Die Andere Kraft oder auch Kraft des Anderen (skt. para-bala; chinesisch 他力, Pinyin tālì, W.-G. t'a-li, hgl. 타력, taryeok; jap. 他力, tariki; viet. tha lực; tib. gzhan gyi stobs) ist ein zentrales Konzept im Amitabha-Buddhismus und bezeichnet die Kraft eines Buddhas oder Bodhisattvas (zumeist Amitabha), auf die zur Erlösung gehofft oder vertraut werden müsse.

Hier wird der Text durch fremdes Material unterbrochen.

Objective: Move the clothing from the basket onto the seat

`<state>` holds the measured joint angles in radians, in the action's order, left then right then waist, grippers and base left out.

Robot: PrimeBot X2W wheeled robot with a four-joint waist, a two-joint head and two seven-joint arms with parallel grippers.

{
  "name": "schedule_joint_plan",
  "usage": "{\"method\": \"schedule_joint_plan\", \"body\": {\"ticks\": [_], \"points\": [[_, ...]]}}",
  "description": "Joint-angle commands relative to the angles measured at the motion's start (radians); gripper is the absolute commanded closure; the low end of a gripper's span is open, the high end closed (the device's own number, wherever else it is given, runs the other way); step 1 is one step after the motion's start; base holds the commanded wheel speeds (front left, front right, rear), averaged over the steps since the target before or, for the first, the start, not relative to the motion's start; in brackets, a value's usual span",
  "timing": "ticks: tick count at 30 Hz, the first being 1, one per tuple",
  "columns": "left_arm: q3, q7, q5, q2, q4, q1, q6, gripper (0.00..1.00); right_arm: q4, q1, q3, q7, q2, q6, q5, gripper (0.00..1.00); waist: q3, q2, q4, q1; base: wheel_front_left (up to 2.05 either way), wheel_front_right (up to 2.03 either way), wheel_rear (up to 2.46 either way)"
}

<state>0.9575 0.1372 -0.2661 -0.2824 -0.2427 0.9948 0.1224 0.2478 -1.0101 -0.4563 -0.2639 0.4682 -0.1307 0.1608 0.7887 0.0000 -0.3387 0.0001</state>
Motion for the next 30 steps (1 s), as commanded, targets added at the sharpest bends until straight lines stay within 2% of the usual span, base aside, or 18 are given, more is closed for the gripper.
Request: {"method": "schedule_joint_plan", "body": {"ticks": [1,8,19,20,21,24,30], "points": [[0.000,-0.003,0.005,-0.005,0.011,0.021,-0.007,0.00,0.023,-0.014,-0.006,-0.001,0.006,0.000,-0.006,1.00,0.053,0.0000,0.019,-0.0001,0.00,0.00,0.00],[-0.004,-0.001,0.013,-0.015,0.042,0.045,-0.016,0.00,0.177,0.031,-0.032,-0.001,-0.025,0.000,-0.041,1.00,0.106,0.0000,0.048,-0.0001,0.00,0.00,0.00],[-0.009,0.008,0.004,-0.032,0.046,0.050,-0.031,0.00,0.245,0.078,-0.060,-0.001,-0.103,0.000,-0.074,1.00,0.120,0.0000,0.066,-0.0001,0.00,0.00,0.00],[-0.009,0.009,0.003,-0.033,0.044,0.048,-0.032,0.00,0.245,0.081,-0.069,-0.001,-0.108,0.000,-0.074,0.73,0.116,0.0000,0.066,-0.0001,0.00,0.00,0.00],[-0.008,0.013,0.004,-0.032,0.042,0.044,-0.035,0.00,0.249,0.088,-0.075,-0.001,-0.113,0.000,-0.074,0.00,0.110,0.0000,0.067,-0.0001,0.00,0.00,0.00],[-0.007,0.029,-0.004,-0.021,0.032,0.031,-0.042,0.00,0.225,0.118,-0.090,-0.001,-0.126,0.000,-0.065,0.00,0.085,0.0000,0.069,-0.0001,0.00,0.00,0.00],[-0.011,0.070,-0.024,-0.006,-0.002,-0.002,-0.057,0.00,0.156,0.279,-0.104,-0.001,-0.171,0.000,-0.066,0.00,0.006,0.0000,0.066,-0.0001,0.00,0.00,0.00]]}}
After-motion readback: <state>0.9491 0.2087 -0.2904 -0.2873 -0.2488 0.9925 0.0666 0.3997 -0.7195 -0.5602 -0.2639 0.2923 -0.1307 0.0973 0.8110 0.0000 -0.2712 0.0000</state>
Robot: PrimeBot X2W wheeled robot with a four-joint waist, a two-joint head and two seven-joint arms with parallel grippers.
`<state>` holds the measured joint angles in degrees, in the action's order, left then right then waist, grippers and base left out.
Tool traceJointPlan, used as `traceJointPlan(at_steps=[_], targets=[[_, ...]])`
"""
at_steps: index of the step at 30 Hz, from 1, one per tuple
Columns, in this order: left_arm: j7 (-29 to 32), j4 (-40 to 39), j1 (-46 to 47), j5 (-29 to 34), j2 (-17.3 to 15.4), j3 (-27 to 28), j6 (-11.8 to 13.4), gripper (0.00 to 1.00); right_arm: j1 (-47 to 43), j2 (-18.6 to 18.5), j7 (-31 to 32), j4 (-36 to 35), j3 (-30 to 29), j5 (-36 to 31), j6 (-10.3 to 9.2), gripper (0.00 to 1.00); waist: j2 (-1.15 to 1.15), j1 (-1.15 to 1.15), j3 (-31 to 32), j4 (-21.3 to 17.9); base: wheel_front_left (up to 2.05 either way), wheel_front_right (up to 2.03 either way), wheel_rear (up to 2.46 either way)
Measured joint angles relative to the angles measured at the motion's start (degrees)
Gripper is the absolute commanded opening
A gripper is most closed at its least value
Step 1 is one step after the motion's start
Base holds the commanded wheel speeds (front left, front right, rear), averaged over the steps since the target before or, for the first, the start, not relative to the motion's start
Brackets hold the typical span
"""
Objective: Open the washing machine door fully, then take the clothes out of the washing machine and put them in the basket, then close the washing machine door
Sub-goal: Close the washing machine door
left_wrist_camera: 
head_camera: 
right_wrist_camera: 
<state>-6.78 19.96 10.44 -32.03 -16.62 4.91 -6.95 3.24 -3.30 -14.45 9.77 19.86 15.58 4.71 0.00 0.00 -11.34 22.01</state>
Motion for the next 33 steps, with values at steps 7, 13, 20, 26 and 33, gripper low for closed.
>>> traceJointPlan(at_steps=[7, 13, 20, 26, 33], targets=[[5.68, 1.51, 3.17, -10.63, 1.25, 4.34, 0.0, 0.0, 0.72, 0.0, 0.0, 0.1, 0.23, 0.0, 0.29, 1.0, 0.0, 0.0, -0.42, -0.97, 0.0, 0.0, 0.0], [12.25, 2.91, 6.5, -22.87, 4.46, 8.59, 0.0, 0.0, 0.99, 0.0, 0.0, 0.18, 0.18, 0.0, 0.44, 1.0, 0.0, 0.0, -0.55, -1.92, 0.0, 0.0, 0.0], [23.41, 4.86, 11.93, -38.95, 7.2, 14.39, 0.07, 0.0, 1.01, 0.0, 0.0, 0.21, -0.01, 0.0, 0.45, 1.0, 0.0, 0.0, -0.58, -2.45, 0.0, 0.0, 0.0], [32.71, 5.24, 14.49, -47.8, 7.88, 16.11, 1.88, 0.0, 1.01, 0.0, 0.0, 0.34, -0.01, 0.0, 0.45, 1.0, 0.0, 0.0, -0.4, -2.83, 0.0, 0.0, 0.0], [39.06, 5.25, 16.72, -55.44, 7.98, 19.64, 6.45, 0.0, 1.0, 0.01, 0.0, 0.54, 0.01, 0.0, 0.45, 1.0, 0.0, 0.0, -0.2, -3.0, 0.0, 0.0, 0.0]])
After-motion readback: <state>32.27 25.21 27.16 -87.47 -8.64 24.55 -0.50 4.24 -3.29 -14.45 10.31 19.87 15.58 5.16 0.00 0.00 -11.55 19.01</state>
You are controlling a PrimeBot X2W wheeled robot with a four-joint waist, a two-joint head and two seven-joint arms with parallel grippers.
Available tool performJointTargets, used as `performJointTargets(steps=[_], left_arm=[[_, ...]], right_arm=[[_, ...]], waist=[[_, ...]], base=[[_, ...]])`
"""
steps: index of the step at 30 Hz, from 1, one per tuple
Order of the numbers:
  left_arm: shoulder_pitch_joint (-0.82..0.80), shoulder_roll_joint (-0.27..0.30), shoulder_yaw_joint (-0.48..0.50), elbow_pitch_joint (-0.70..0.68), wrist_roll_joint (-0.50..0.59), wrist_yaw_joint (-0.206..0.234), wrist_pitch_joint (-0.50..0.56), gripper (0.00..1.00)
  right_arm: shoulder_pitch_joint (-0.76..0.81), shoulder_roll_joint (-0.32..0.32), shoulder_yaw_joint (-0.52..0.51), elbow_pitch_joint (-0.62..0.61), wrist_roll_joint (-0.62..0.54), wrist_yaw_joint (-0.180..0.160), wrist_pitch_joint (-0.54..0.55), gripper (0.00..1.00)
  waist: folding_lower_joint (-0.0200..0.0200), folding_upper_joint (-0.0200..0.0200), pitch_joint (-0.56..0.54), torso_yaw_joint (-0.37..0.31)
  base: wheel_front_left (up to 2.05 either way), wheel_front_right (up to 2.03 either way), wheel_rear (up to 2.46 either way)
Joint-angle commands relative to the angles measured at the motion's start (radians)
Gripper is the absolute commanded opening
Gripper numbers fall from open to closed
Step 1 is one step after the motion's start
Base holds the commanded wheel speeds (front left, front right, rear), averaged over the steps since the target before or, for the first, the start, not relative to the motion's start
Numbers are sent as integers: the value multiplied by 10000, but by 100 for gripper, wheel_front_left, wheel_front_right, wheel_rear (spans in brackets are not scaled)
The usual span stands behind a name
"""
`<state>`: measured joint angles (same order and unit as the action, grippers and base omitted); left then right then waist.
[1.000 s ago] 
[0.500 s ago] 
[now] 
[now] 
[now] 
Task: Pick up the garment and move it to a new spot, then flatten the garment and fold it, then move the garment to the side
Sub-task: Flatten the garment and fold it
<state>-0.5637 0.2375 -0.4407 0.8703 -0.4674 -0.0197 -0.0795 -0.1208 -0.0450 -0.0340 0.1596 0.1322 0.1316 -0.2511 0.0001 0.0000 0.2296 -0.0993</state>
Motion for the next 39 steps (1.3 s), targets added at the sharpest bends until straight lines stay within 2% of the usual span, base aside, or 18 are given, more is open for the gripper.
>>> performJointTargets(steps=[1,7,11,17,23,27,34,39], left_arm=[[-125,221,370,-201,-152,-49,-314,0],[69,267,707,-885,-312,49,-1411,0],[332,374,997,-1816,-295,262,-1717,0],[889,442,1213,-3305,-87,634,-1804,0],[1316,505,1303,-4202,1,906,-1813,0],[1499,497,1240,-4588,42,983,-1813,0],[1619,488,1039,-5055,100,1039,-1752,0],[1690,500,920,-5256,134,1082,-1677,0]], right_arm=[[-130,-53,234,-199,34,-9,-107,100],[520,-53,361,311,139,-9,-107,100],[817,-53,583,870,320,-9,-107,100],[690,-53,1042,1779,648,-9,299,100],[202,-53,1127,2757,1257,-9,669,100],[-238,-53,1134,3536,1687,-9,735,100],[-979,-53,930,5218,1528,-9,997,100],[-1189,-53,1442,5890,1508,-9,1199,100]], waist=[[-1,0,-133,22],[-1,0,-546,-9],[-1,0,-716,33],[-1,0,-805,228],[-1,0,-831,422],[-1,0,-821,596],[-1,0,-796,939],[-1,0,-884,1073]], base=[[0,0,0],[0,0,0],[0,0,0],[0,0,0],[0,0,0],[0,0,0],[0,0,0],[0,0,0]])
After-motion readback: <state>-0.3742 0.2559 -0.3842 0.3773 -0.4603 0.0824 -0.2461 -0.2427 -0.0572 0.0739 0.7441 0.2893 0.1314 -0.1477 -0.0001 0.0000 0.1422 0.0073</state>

Die „Andere Kraft“ steht im Gegensatz zur „Eigenen Kraft“ oder „Kraft des Selbst“ (skt. sva-bala, sva-tantra, svabāhu-bala, adhyātma-bala, vīrya; chin. 自力, zìlì, tzu-li; hgl. 자력, jaryeok; jap. 自力, jiriki; viet. tự lực), die im Amitabha-Buddhismus bestenfalls als „geschicktes Mittel“ (upāya) aufgefasst wird. Im Amitabha-Buddhismus wird die Vorstellung abgelehnt, dass man sich selbst durch seine eigenen Fähigkeiten erlösen könne – insbesondere nicht im Zeitalter der Degeneration des Buddha-Dharma. Dies ist eine radikale Abkehr von den Konzepten des Ur- und Frühbuddhismus, worin großer Wert darauf gelegt wurde, dass die Erleuchtung ein Zustand sei, den das Subjekt erst durch eigene Anstrengungen oder Einsichten erlangen müsse.

Tatsächlich ist ein wesentliches Ziel im Amitabha-Buddhismus in der Regel auch nicht der mental-spirituelle Eintritt ins Nirvana durch den Prozess der Erleuchtung, sondern der tatsächlich-körperliche Eintritt in das Reine Land Amitabhas, der einem im Augenblick des Todes durch völlige Hingabe an seine Andere Kraft und Vertrauen in sein Gelübde gewährt würde.

Praktiziert wird das Vertrauen in die Andere Kraft in den Schulen des Reinen Landes für gewöhnlich nur durch Rezitation des Nembutsu, wobei sich die einzelnen Schulen durchaus dahingehend unterscheiden, wie oft, wann oder auch in welchem Geiste dies geschehen müsse.

Einmal im Gläubigen realisiert, so die gängige Lehre, wirke die Andere Kraft Amitabhas ganz und gar durch ihn. Die Handlungen des Gläubigen würden so fortan völlig „spontan“ bzw. „natürlich“ (chin. 自然, zìrán, tzu-jan; hgl. 자연, jayeon; jap. 自然, jinen; viet. tự nhiên), in ihnen manifestiere sich die Andere Kraft beständig durch das Prinzip der nach außen gehenden Verdienstübertragung (jap. 往相廻向, ōsō-ekō; Amitabha überträgt sein karmisches Verdienst auf den Gläubigen) und der zurückkehrenden Verdienstübertragung (jap. 還相廻向, gensō-ekō; der Gläubige hilft anderen empfindungsfähigen Wesen, im Sinne des Mahayana-Buddhismus).